The crypto lawyer suggests that if lawmakers choose to act, individuals who regularly buy and sell cryptocurrency may face reclassification of their activities as entrepreneurial. While “occasional transactions” do not equate to business, systematic and uniform activities pose a risk zone.
“The consequences of being recognized as a business would no longer be a matter of 3-NDFL ‘as an individual,’ but rather a matter of conducting business, accounting, and potential tax and compliance claims,” explains the expert from Bits.media.
Lawyer Ignat Likhunov believes that the tax rate for traders could even rise from 13-15% to 25% — currently the rate for corporate profit tax.
However, GMT Legal founder Andrey Tugarin is convinced that no one intends to equate crypto investors with legal entities; the discussion will simply revolve around how to inform authorities about their digital assets.

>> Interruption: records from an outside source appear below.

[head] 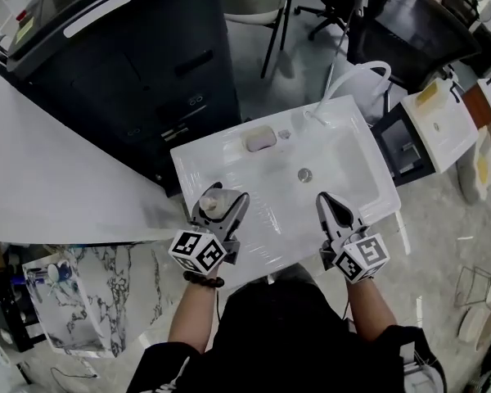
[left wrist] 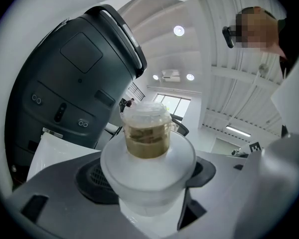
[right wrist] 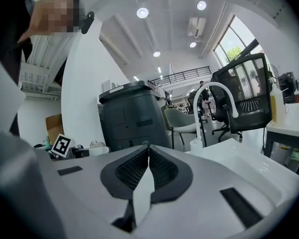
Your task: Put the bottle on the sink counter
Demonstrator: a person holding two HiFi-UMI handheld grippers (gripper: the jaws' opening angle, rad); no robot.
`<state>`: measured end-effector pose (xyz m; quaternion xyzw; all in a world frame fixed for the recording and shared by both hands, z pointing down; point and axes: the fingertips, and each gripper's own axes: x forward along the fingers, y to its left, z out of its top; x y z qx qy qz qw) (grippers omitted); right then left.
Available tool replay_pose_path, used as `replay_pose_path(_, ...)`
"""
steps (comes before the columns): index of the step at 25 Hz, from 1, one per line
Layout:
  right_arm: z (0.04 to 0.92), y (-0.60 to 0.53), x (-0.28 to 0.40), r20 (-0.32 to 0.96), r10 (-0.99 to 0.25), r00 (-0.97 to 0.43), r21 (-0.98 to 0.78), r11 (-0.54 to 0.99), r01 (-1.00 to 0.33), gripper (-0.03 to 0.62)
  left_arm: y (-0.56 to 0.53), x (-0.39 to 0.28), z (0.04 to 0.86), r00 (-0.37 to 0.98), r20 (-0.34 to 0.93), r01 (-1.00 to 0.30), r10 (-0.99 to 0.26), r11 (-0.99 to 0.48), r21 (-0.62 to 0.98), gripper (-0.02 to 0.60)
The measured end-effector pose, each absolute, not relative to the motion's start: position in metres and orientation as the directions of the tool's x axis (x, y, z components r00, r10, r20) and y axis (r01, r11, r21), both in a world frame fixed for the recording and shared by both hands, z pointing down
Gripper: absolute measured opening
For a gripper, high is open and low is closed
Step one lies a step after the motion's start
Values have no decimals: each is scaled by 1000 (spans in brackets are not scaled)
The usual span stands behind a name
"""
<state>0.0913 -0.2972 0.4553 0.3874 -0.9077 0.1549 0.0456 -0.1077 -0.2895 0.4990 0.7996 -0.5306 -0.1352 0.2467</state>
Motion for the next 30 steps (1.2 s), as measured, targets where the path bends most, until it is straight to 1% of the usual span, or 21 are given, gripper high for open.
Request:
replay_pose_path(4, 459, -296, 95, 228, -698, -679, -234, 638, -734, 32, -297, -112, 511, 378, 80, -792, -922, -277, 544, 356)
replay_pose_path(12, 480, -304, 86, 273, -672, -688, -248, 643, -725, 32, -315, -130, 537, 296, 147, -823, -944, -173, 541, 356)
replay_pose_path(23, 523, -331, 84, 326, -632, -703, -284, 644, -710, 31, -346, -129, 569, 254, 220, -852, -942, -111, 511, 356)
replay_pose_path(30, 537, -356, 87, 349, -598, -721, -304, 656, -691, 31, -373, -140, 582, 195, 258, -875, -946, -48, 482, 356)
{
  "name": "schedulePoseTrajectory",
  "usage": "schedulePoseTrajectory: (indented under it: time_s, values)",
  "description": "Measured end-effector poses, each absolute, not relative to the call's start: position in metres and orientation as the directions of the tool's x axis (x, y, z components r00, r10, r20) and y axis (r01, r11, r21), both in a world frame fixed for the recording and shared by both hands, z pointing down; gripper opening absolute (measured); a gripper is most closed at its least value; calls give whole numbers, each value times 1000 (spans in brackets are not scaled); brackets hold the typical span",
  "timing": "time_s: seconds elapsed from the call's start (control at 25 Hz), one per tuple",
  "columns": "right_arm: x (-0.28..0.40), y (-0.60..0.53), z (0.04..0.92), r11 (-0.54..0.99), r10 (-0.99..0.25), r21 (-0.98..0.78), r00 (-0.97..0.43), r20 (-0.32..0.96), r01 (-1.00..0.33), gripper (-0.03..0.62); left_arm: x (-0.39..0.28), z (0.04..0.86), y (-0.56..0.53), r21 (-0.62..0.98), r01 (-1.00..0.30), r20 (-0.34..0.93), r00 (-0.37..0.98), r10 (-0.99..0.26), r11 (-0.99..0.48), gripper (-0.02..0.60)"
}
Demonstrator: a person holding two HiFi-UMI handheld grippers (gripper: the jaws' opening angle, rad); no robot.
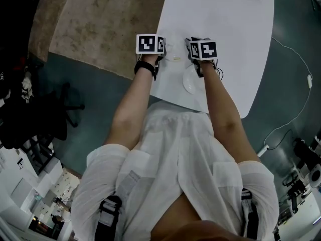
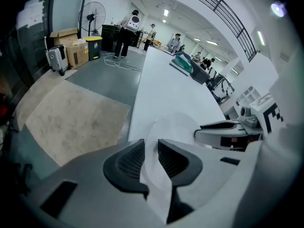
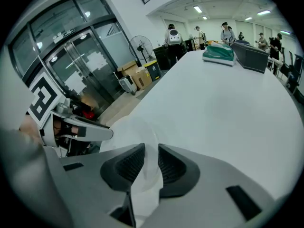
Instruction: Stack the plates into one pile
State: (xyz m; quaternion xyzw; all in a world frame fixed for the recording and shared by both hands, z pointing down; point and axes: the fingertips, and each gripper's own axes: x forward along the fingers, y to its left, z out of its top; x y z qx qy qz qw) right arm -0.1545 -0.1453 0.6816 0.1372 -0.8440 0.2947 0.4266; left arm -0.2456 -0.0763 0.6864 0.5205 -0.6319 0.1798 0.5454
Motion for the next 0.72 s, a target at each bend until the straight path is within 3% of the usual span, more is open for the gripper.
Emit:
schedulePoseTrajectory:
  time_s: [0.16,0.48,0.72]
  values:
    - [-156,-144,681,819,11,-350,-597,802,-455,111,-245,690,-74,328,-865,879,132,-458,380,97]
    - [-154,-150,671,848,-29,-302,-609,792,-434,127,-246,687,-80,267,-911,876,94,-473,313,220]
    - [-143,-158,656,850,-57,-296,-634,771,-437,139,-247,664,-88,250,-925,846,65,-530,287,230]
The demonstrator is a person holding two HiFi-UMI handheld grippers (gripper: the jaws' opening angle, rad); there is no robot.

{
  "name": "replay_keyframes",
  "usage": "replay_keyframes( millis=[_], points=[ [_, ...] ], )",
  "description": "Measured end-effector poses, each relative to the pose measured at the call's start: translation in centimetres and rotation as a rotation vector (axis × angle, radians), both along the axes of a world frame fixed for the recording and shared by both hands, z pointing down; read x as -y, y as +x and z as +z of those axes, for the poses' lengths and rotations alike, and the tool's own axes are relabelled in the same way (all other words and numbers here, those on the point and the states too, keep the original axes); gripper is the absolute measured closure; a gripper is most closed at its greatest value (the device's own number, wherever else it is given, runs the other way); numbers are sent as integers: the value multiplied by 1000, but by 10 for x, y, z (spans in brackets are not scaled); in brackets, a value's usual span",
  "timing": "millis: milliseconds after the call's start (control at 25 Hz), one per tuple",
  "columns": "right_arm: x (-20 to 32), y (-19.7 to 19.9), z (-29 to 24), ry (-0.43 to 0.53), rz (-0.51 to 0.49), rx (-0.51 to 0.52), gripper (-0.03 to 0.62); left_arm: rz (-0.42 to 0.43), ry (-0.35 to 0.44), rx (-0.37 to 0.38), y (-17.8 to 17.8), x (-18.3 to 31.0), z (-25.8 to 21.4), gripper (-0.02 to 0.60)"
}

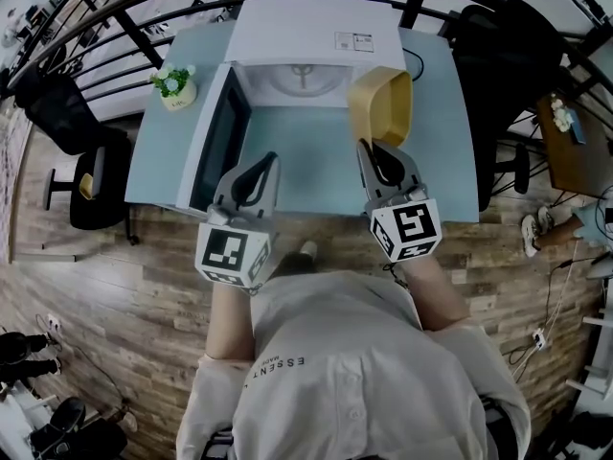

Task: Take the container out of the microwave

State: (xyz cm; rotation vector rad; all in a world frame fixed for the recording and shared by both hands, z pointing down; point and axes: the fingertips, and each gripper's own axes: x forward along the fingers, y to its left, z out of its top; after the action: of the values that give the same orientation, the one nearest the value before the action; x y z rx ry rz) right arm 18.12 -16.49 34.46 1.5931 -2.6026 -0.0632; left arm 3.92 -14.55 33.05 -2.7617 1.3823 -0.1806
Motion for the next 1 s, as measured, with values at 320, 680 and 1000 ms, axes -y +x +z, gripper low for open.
replay_keyframes(
  millis=[320, 680, 1000],
  points=[
    [10, -7, -5, 19, 20, -26, 572, 16, 9, 4, -3, 17, -6, 580],
    [23, -14, -6, 24, 47, -44, 572, 32, 9, 4, -10, 33, -6, 580],
    [34, -19, -4, 29, 57, -51, 572, 37, 3, -5, -13, 47, -3, 580]
  ],
)
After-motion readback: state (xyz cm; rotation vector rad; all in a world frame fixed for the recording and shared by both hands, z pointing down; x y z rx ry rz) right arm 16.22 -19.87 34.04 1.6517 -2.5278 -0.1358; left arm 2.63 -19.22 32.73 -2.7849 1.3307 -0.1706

Miners (individuals, sole proprietors, and legal entities) currently report their cryptocurrency wallets and mined cryptocurrency through their taxpayer personal account. This clear method may also be proposed for crypto traders/holders.
Evading taxes will likely become more challenging. Authorities may receive notifications about cryptocurrency ownership from exchanges, brokers, or other entities, says Tugarin. This year, the expert from Bits.media reminds us, these entities will be required to obtain licenses in Russia.